- GE received a $107.8 million J85 engine delivery order in December 2024, followed by four modifications totaling approximately $70.7 million through April 2026.
- Defense Logistics Agency Weapons Support in Richmond awarded all contracts as sole-source acquisitions for J85 engine supplies supporting Air Force and Navy platforms.
The U.S. military has been quietly spending over $178 million on J85 jet engine supplies across a series of contracts and modifications.
General Electric Co., operating from its Lynn, Massachusetts facility, has received a sequence of awards against delivery order SPE4AX-25-F-1356, itself issued under a five-year six-month base contract with a four-year six-month option period.
The original delivery order, worth an estimated $107,792,833 and awarded on December 20, 2024, established the framework for J85 engine supplies under Performance Period 5. What followed was a series of monthly and multi-month lot payment modifications that have incrementally added tens of millions of dollars to keep the production and delivery pipeline running: a $9,799,348 modification in March 2025 for December 2025 lots, another $9,799,348 modification in December 2025 for January 2026 lots, a $30,666,625 modification in January 2026 covering February through April 2026 lots, and a $20,444,417 modification in April 2026 covering May and June 2026 lots. The contracting activity across all of these awards is Defense Logistics Agency Weapons Support in Richmond, Virginia, with both Air Force and Navy listed as using military services.
The J85 is a small, lightweight turbojet engine that GE first developed in the late 1950s, and its longevity in U.S. military service is one of the more remarkable stories in American aviation propulsion history. The engine powers the T-38 Talon — the supersonic jet trainer that has been producing Air Force pilots since 1961 and remains the primary advanced jet trainer for USAF pilot production today. It also powers the F-5 family of fighters, which the Navy operates as adversary aircraft at its aggressor squadrons and which multiple allied nations continue to fly in frontline service. The combination of those two major roles — pilot training and adversary simulation — means the J85 is not a peripheral legacy system being kept alive through institutional inertia. It is actively essential to how the United States produces fighter pilots and trains them against realistic threat replication.

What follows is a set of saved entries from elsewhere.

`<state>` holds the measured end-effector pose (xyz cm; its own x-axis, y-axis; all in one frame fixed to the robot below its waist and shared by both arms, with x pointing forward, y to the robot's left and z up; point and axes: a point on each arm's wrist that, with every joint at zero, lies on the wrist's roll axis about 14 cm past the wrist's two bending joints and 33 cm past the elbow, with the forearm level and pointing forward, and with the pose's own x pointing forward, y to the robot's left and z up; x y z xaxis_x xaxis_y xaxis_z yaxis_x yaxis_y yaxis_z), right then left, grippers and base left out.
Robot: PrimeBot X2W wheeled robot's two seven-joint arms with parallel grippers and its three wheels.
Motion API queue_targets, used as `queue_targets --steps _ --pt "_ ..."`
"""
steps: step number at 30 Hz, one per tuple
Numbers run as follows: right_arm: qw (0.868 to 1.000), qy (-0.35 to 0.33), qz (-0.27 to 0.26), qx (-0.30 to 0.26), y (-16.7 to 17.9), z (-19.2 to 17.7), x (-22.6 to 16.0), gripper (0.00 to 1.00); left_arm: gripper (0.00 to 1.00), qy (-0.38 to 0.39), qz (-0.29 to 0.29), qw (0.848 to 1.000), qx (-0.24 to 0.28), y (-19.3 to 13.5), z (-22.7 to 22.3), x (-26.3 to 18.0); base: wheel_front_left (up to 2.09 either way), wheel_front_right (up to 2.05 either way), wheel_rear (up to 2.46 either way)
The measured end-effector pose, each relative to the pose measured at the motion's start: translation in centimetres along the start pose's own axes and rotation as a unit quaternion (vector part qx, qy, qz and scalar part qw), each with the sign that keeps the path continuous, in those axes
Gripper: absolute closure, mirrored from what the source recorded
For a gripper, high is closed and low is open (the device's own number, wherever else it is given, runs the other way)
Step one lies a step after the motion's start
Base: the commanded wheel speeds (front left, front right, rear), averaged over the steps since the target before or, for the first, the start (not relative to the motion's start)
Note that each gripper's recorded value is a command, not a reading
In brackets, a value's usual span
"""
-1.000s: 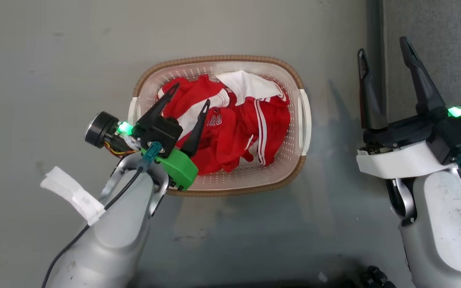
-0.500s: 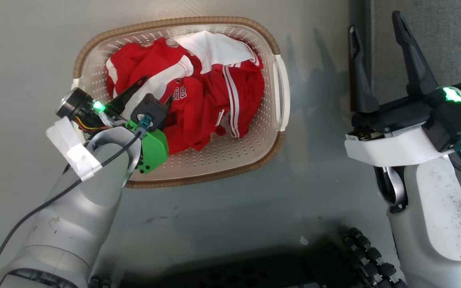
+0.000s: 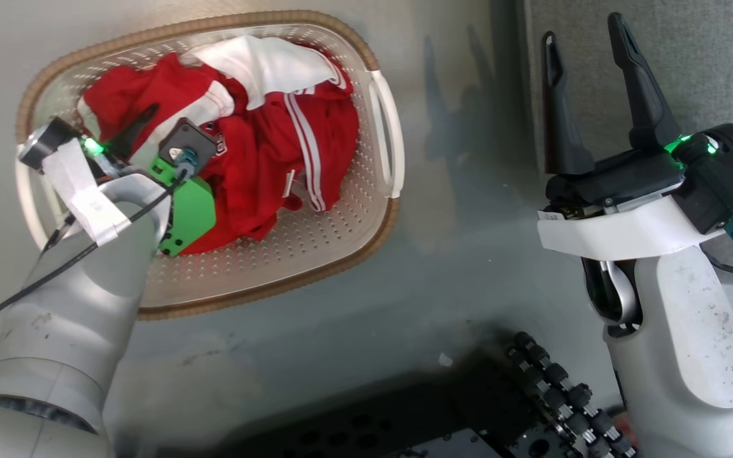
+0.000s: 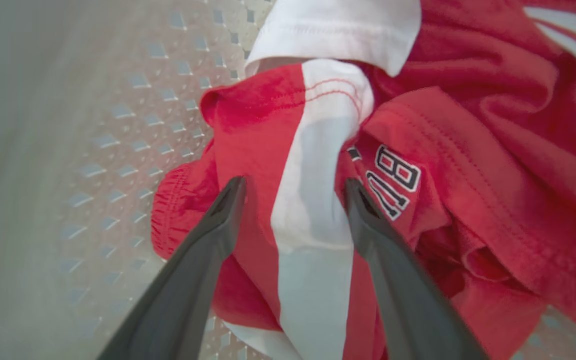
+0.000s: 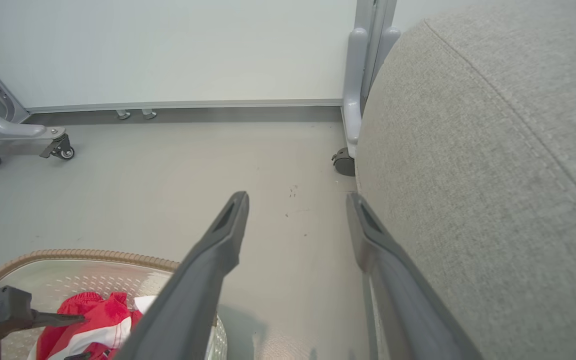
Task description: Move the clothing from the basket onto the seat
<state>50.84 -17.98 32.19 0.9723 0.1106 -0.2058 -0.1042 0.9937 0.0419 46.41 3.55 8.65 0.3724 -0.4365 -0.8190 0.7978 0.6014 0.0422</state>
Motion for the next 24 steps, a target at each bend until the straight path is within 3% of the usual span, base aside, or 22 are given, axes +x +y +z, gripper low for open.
queue_targets --steps 6,7,8,9,16,24 --pt "1.0 0.008 -0.016 0.003 -1.1 -0.2 -0.7 0.0 0.0 0.027 -0.008 1.0 0.012 -0.2 -1.0 1.1 0.0 0.0 0.0" --pt "1.0 0.009 -0.018 0.004 -1.3 -0.2 -0.8 0.0 0.16 0.031 -0.012 0.999 0.011 -0.3 -1.2 1.2 0.0 0.0 0.0" --pt "1.0 0.01 -0.021 0.004 -1.5 -0.3 -0.9 0.0 0.91 0.031 -0.013 0.999 0.011 -0.5 -1.2 1.3 0.0 0.0 0.0" --pt "1.0 0.011 -0.022 0.004 -1.6 -0.3 -0.9 0.0 1.0 0.031 -0.016 0.999 0.011 -0.6 -1.2 1.4 0.0 0.0 0.0" --pt "1.0 0.012 -0.022 0.009 -1.5 -0.4 -0.9 0.0 1.0 0.022 -0.013 1.0 0.0 -0.5 -0.8 1.2 0.0 0.0 0.0" --pt "1.0 -0.01 -0.008 0.003 -0.4 1.6 -0.6 0.0 1.0 -0.031 0.005 0.998 -0.054 -1.1 2.1 -1.2 0.0 0.0 0.0"
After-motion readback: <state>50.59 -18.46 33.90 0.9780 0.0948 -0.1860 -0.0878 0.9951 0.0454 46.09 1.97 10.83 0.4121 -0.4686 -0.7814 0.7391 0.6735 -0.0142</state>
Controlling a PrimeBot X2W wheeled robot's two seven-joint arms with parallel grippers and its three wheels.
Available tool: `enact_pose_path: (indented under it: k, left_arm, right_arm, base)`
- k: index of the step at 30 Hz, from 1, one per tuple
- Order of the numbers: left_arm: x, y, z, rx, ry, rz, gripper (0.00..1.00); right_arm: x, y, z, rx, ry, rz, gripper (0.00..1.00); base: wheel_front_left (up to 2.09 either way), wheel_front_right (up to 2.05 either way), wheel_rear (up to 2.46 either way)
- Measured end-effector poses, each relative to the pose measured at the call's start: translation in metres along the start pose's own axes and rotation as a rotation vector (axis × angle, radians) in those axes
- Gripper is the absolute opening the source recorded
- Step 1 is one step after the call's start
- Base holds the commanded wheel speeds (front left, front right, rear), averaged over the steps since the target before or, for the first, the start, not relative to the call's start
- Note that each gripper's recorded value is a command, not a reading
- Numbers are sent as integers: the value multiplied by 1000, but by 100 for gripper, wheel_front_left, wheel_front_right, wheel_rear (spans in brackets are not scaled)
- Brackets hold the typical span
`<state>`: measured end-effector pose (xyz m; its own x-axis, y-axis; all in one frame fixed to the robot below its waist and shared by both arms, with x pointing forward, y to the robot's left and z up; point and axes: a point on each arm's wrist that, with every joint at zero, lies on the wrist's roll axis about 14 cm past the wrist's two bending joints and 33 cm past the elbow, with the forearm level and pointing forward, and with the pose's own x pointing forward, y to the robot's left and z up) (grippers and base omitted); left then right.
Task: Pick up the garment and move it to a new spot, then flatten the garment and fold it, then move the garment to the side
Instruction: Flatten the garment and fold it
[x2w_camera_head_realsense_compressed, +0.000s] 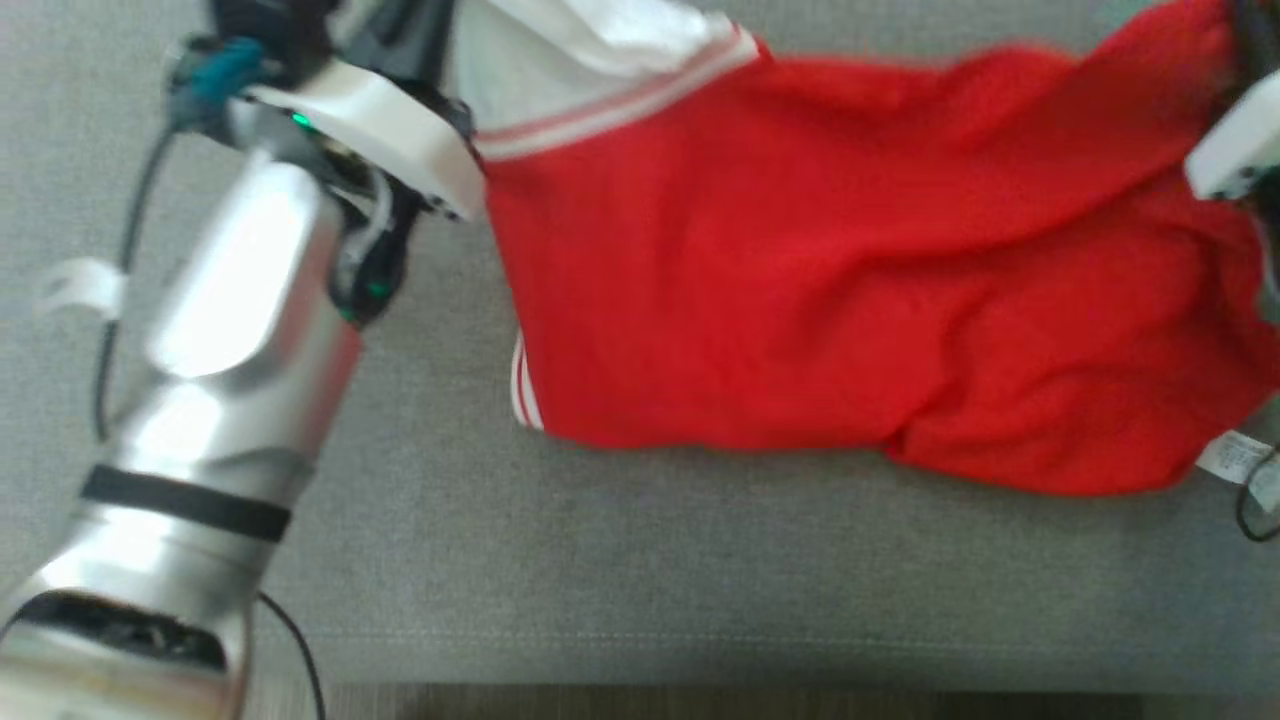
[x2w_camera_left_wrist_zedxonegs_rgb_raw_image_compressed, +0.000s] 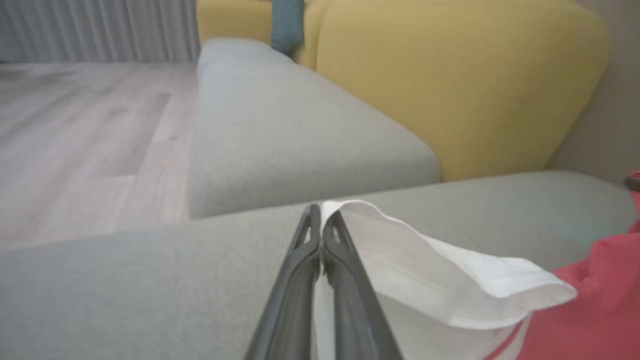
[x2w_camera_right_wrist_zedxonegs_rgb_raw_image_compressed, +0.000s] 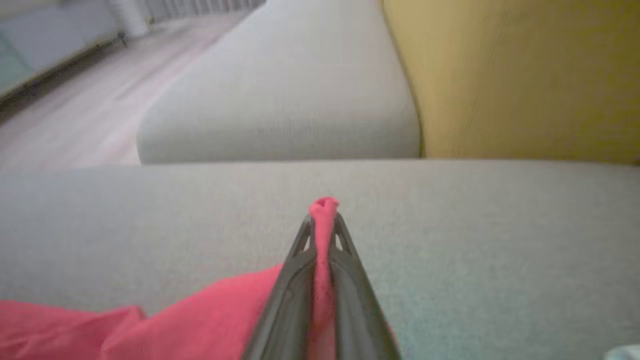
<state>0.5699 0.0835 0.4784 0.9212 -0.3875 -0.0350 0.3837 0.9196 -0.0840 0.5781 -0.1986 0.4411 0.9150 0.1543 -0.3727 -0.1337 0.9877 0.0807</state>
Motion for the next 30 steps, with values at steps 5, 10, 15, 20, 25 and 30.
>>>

The T-38 connection is particularly significant. The Air Force trains every pilot who will eventually fly an F-22, F-35, B-2, or any other advanced aircraft through a syllabus that includes T-38 time. The T-38 fleet is aging — the airframes are old, and the engines that power them are the same J85s that have been in production and service for generations — but replacing the T-38 has proven complicated enough that the Air Force has kept investing in T-38 sustainment while the T-7A Red Hawk, the aircraft intended to replace it, works through its own development challenges. Every modification to the J85 delivery order is, in part, a decision to keep the T-38 pipeline running for another month, another quarter, another year.
The adversary mission adds a different dimension. The Navy’s aggressor squadrons at Topgun and other adversary training programs use F-5s and other platforms to replicate the performance and tactics of adversary aircraft that American pilots might face in combat. The F-5’s performance envelope, while not cutting-edge, is sufficient for the training role, and its J85 engines give it the thrust-to-weight characteristics that make it a credible training opponent. Keeping J85 supplies flowing ensures that adversary training can continue at the pace the Navy needs to keep its fighter pilots tactically current.
The sole-source acquisition justification for the original delivery order — 10 U.S. Code 3204(a)(1), which permits noncompetitive contracting when only one responsible source exists — reflects the reality of J85 production. GE designed the engine, holds the technical data, maintains the production tooling, and is the only entity capable of manufacturing J85 engines and components to the military’s airworthiness standards. For a propulsion system with this kind of history and installed base, maintaining a sole supplier is not a procurement shortcut — it is the straightforward consequence of how specialized military aviation propulsion technology is developed and sustained.